Zheng Yizhen, Jin Ming, Pan Shirui, Li Yuan-Fang, Peng Hao, Li Ming, Li Zhao
IEEE Trans Neural Netw Learn Syst. 2024 Jul;35(7):8882-8896. doi: 10.1109/TNNLS.2022.3216630. Epub 2024 Jul 8.
Graph representation learning (GRL) is critical for graph-structured data analysis. However, most of the existing graph neural networks (GNNs) heavily rely on labeling information, which is normally expensive to obtain in the real world. Although some existing works aim to effectively learn graph representations in an unsupervised manner, they suffer from certain limitations, such as the heavy reliance on monotone contrastiveness and limited scalability. To overcome the aforementioned problems, in light of the recent advancements in graph contrastive learning, we introduce a novel self-supervised GRL algorithm via graph contrastive adjusted zooming, namely, G-Zoom, to learn node representations by leveraging the proposed adjusted zooming scheme. Specifically, this mechanism enables G-Zoom to explore and extract self-supervision signals from a graph from multiple scales: micro (i.e., node level), meso (i.e., neighborhood level), and macro (i.e., subgraph level). First, we generate two augmented views of the input graph via two different graph augmentations. Then, we establish three different contrastiveness on the above three scales progressively, from node, neighboring, to subgraph level, where we maximize the agreement between graph representations across scales. While we can extract valuable clues from a given graph on the micro and macro perspectives, the neighboring-level contrastiveness offers G-Zoom the capability of a customizable option based on our adjusted zooming scheme to manually choose an optimal viewpoint that lies between the micro and macro perspectives to better understand the graph data. In addition, to make our model scalable to large graphs, we use a parallel graph diffusion approach to decouple model training from the graph size. We have conducted extensive experiments on real-world datasets, and the results demonstrate that our proposed model outperforms the state-of-the-art methods consistently.

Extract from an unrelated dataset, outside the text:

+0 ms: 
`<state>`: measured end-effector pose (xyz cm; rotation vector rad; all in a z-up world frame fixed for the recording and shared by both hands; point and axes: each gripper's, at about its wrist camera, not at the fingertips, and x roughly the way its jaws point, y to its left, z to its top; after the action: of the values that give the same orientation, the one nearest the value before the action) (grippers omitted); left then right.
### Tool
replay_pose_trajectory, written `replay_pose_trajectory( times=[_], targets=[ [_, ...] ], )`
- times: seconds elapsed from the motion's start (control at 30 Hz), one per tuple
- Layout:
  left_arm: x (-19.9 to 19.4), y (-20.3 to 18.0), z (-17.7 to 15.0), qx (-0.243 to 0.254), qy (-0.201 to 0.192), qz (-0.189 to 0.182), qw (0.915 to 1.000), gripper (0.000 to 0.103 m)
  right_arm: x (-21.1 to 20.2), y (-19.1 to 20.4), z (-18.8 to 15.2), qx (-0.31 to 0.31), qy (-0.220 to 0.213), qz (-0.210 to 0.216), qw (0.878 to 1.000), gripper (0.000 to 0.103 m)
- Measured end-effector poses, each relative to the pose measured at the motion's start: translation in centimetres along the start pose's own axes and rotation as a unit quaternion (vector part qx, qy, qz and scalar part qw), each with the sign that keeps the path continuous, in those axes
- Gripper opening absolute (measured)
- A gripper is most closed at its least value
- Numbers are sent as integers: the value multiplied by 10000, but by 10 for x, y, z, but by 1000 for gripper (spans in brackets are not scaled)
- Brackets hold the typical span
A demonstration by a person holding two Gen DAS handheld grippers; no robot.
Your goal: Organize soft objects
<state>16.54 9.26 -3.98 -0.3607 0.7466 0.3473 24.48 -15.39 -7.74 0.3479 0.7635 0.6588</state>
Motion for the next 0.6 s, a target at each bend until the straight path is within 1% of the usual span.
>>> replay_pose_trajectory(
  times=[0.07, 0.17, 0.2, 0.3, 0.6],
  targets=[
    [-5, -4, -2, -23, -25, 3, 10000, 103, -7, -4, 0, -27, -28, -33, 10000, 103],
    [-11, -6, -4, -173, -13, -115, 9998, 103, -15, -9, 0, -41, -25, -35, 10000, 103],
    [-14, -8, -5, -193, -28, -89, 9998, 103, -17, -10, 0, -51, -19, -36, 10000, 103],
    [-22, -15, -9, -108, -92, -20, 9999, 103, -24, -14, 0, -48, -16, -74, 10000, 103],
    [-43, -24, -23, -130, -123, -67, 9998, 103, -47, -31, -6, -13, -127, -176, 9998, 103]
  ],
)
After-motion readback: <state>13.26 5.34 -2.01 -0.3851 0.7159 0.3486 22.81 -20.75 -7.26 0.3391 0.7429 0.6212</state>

图表示学习(GRL)对于图结构数据分析至关重要。然而,大多数现有的图神经网络(GNN)严重依赖标签信息,而在现实世界中获取这些信息通常成本很高。尽管一些现有工作旨在以无监督的方式有效地学习图表示,但它们存在某些局限性,例如严重依赖单调对比性和有限的可扩展性。为了克服上述问题,鉴于图对比学习的最新进展,我们通过图对比调整缩放引入了一种新颖的自监督GRL算法,即G-Zoom,以利用所提出的调整缩放方案来学习节点表示。具体而言,这种机制使G-Zoom能够从多个尺度探索和提取图中的自监督信号:微观(即节点级别)、中观(即邻域级别)和宏观(即子图级别)。首先,我们通过两种不同的图增强方法生成输入图的两个增强视图。然后,我们从节点、邻域到子图级别逐步在上述三个尺度上建立三种不同的对比性,在这个过程中我们最大化跨尺度的图表示之间的一致性。虽然我们可以从给定图的微观和宏观角度提取有价值的线索,但邻域级对比性为G-Zoom提供了基于我们的调整缩放方案进行可定制选择的能力,以便手动选择一个介于微观和宏观角度之间的最佳视角,从而更好地理解图数据。此外,为了使我们的模型能够扩展到大型图,我们使用并行图扩散方法将模型训练与图的大小解耦。我们在真实世界数据集上进行了广泛的实验,结果表明我们提出的模型始终优于现有最先进的方法。